Pour Blackwells, il est particulièrement remarquable que la société se trouve aujourd'hui "dans une situation pire aujourd'hui qu'elle ne l'était avant la pandémie, avec des coûts fixes élevés, des stocks excessifs, une stratégie apathique, des employés découragés et des milliers d'actionnaires mécontents". Le cours de Peloton a fait moins bien sur les douze derniers mois que la totalité des autres valeurs composant le Nasdaq 100. "M. Foley devrait être immédiatement démis de ses fonctions de PDG", note le fonds.
S'adressant aux personnes siégeant au conseil d'administration, le gérant poursuit : "Nous comprenons sans aucun doute que M. Foley considère Peloton comme "sa" société et vous, les administrateurs, comme "son" conseil d'administration. Il exerce une influence et dispose de droits de vote démesurés en raison de son statut de fondateur. Peut-être que certains d'entre vous – amis de M. Foley depuis de nombreuses années – se sentent obligés de faire ce qu'il veut. Mais la loi et le marché attendent davantage. Vous n'êtes pas ici pour préserver la dignité ou la fierté de M. Foley. Votre rôle, en tant qu'administrateurs, n'est pas de le protéger de l'embarras ou de le soustraire au blâme. Au contraire, vous êtes chargé de superviser la direction et de vous assurer que ce soit le meilleur dirigeant possible qui soit à la tête de l'entreprise".
Blackwells accuse John Foley d'avoir trompé les investisseurs en affirmant que la société n'avait pas besoin de capital supplémentaire, quelques semaines seulement avant une augmentation de capital de 1 milliard de dollars. Le fonds tance aussi les hésitations sur la stratégie de tarification, conduisant à la confusion des consommateurs, du marché et des analystes, les revirements sur la feuille de route des déploiements que le fondateur avait pourtant lui-même fixée au départ, ainsi qu'une trop grande lenteur à collaborer avec la Consumer Product Safety Commission malgré la vente d'un produit qui a blessé au moins 29 enfants.
Le fonds note aussi les importants investissements consentis pour accroître les capacités de fabrication - avant de stopper la fabrication de plusieurs produits pendant plusieurs mois, un contrôle financier insuffisant aux yeux de l'auditeur, qui a dû émettre une réserve, et la signature d'un bail sur 20 ans pour un vaste bureau à New York, le bureau et le marché du travail le plus cher du pays, "apparemment parce qu'il aime y vivre et possède une maison de vacances récemment acquise de 55 millions de dollars à proximité".
Car, pendant que les actionnaires ont collectivement perdu près de 40 milliards de dollars sur le titre, John Foley en revanche a" vendu des actions régulièrement et à plusieurs reprises, empochant plus de 115 millions de dollars", poursuit le directeur des investissements de Blackwells.

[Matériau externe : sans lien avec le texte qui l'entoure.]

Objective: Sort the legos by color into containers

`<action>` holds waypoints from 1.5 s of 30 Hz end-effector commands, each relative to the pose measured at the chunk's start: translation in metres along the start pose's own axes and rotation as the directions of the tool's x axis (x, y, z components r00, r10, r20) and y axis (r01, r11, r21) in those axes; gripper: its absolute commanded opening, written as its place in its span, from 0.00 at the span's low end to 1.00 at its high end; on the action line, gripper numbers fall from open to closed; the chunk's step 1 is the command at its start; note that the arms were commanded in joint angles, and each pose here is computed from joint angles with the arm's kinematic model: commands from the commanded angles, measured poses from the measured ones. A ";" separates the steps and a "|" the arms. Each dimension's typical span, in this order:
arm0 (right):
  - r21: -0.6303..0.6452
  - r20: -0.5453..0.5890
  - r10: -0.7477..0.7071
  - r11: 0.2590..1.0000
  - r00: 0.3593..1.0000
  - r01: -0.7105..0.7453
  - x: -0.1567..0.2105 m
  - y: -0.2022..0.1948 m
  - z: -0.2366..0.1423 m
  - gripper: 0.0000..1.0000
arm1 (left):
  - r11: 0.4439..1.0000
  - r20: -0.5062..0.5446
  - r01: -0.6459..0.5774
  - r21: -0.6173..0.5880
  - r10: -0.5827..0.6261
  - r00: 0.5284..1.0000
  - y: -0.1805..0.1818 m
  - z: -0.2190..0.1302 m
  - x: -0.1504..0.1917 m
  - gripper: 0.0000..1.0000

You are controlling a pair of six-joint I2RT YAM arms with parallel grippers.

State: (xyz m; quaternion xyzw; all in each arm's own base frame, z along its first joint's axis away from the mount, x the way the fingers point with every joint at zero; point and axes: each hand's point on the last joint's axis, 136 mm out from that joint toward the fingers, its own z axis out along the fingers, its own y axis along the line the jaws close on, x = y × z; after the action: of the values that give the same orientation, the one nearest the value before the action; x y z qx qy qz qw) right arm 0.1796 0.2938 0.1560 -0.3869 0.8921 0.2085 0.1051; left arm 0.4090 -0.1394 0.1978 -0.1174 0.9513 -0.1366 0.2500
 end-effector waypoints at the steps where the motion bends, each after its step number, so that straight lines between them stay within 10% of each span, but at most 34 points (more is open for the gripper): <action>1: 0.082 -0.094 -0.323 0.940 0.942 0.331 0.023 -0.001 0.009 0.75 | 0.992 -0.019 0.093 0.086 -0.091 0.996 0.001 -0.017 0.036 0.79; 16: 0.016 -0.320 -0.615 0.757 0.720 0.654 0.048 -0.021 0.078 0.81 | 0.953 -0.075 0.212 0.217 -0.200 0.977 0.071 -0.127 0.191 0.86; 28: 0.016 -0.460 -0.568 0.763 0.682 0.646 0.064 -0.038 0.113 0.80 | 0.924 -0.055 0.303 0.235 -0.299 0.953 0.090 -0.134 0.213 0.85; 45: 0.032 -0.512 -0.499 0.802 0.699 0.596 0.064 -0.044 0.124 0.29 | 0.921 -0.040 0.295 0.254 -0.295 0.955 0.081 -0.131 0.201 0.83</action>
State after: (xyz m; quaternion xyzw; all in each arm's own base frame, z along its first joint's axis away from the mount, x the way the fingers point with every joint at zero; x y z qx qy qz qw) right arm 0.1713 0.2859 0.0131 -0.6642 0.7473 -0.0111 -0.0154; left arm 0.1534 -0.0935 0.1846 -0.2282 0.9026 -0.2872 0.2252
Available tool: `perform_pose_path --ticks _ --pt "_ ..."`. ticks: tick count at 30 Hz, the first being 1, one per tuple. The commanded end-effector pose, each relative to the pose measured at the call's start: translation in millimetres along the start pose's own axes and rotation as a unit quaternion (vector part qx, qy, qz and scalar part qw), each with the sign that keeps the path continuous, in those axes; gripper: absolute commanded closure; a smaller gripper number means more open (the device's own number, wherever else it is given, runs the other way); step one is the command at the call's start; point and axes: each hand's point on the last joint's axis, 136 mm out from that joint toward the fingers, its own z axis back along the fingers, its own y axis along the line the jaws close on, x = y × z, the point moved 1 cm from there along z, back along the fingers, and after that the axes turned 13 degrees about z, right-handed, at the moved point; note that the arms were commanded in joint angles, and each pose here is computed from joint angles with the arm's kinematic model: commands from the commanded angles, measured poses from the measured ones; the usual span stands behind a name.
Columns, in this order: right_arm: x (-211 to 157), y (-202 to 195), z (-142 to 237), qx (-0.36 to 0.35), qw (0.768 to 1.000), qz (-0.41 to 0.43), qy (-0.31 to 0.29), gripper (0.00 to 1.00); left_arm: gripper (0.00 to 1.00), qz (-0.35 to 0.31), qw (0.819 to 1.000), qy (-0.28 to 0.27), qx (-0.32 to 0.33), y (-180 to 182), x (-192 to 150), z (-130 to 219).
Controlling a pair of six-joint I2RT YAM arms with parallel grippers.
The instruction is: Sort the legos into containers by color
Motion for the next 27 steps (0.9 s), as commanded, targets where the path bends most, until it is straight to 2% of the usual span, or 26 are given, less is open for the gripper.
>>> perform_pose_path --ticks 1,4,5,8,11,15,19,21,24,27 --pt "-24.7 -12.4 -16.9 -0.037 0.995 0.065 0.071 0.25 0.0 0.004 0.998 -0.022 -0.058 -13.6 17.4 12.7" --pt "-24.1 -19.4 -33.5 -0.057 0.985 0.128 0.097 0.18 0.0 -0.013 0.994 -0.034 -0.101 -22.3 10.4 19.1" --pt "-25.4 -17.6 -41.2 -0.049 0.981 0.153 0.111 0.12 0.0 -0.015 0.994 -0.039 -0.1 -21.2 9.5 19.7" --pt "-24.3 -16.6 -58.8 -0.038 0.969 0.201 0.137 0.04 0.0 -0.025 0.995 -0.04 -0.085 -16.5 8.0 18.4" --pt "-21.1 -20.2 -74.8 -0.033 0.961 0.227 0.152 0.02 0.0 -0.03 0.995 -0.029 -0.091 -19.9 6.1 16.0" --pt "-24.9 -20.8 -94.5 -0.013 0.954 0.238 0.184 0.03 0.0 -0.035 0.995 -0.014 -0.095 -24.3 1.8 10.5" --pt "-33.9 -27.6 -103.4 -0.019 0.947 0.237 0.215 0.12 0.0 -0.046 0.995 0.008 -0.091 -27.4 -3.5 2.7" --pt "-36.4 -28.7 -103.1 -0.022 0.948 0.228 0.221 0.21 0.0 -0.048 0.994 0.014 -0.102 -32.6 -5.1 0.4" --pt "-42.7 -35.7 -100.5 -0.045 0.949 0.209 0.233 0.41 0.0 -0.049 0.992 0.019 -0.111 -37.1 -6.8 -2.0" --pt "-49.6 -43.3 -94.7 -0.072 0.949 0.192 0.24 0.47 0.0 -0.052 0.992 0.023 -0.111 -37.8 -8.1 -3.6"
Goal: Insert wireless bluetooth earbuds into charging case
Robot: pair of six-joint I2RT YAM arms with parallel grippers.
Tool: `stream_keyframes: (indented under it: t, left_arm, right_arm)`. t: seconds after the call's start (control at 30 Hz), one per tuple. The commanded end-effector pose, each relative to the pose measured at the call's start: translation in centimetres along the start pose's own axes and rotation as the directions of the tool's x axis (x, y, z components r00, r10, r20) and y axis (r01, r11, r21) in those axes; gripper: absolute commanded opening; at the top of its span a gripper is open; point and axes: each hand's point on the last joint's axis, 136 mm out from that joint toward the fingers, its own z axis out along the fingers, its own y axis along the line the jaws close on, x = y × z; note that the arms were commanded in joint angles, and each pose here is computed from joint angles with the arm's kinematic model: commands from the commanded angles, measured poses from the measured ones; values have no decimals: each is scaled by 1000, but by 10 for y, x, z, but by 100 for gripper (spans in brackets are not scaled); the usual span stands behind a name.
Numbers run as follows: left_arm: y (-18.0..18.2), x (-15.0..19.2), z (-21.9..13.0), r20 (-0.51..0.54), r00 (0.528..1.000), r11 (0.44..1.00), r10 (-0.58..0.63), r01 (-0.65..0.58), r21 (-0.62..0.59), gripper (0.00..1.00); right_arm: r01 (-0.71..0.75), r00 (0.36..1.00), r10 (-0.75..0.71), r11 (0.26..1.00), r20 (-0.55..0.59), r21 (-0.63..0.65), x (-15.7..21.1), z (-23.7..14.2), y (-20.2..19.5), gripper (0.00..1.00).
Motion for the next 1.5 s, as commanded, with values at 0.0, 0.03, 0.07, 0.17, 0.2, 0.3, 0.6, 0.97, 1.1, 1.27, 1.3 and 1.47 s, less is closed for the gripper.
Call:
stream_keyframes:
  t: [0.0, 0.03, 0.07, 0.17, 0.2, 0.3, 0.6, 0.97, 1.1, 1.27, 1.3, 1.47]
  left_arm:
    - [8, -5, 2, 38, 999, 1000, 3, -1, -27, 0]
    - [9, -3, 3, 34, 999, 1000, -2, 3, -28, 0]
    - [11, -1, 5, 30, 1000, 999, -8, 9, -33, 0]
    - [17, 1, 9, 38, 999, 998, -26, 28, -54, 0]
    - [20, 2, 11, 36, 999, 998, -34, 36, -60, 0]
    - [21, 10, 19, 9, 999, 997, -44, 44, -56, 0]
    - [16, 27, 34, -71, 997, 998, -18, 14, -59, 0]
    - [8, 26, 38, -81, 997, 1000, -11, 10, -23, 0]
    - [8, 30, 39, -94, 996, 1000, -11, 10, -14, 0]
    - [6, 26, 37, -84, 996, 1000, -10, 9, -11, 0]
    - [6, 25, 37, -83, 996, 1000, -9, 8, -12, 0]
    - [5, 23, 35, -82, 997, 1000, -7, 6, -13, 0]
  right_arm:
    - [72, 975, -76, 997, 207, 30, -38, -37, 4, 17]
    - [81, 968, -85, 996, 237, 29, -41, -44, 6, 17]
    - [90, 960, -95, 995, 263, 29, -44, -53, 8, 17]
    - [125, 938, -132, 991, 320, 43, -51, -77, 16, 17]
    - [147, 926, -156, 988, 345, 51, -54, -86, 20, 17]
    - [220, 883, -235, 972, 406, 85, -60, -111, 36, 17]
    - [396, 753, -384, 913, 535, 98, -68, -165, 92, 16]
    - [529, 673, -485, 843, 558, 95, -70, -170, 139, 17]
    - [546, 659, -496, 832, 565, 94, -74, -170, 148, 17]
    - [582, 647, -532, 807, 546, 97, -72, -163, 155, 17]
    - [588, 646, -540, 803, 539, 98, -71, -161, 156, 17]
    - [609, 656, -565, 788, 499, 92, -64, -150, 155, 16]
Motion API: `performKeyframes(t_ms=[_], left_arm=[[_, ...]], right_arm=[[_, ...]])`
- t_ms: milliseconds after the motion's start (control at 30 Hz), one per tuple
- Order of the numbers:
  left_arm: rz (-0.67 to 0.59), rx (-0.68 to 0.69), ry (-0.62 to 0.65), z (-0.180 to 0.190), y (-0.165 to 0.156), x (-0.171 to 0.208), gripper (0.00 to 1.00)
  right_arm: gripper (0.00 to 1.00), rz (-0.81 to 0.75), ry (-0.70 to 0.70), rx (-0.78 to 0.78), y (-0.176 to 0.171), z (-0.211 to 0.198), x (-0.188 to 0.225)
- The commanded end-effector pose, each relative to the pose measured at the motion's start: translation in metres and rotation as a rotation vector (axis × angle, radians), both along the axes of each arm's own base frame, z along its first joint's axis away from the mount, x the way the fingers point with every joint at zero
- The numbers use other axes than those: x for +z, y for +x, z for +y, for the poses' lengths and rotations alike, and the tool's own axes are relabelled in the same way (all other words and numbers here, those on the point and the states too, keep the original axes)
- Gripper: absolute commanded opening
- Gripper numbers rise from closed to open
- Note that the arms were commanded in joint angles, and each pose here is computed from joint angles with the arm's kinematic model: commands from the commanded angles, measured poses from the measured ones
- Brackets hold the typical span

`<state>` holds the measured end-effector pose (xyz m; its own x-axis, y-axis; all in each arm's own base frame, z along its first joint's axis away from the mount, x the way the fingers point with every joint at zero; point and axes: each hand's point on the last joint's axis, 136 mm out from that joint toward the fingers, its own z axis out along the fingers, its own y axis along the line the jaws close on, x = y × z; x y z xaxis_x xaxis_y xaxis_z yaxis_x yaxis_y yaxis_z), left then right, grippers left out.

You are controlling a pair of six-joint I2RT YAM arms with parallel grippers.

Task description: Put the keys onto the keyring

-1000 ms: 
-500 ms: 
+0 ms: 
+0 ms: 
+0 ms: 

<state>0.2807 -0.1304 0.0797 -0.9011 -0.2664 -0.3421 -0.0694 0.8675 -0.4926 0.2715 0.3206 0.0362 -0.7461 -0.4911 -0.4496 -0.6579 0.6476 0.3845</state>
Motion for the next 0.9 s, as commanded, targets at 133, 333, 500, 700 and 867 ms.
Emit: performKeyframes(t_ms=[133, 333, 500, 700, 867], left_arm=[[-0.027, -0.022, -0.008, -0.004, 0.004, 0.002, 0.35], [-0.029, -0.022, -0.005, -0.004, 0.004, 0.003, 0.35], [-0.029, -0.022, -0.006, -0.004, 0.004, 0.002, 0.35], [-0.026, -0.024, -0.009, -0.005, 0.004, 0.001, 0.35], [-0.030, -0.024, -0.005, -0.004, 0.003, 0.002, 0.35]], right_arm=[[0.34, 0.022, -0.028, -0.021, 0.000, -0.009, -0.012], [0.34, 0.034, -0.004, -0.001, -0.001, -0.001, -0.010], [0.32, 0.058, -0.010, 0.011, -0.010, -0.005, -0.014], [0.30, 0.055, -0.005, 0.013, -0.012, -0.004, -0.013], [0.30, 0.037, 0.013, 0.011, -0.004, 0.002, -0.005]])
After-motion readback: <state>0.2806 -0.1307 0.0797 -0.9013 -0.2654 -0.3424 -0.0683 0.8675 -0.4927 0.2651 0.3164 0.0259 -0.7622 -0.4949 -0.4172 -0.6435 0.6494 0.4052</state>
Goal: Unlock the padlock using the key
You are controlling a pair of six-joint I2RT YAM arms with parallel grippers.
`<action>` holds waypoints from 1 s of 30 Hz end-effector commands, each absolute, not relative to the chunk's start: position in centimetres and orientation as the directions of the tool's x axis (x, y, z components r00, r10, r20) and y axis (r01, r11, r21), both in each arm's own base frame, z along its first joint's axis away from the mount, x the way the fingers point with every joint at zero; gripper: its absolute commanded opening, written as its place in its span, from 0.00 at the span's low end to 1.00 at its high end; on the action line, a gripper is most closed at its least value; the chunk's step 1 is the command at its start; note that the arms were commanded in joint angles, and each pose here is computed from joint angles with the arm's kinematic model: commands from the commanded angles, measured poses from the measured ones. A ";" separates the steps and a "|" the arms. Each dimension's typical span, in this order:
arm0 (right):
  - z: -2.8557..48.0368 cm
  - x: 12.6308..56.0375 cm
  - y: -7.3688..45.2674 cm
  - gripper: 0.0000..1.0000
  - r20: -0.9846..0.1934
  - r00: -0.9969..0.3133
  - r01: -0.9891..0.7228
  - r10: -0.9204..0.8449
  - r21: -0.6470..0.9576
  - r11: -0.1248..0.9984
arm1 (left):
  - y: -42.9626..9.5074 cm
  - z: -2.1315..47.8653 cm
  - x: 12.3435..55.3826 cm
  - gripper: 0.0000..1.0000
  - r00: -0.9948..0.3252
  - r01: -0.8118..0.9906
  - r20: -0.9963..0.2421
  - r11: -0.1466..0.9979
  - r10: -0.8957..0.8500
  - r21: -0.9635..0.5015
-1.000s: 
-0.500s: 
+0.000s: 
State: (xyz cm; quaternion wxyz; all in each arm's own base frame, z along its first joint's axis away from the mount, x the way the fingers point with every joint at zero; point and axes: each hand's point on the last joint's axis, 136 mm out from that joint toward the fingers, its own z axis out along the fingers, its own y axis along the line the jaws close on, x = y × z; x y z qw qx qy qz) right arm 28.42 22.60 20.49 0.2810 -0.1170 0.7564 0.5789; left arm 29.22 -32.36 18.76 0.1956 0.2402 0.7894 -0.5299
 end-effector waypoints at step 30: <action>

"Aucun conseil d'administration ne pourrait, sur la base d'un jugement raisonnable, laisser M. Foley en charge de Peloton", conclut le fonds, qui pense que la meilleure option est de mettre la société en vente. Peloton dispose encore d'une base de clients importante et fidèle, des employés qualifiés, une technologie et des contenus brillants. Par lui-même toutefois, Peloton ne sera malgré tout pas en mesure de saisir pleinement les opportunités que ses actifs et sa marque lui offriraient, surtout maintenant avec un bilan financier sous pression". En revanche, la firme constitue une cible intéressante pour un grand nombre d'entreprises des secteurs des nouvelles technologies, du streaming, du métavers ou du sport -Blackwells cite Apple, Disney, Sony ou encore Nike- qui trouveraient ainsi un relais pour s'installer au domicile des consommateurs, autour de leur santé ou via leurs écrans.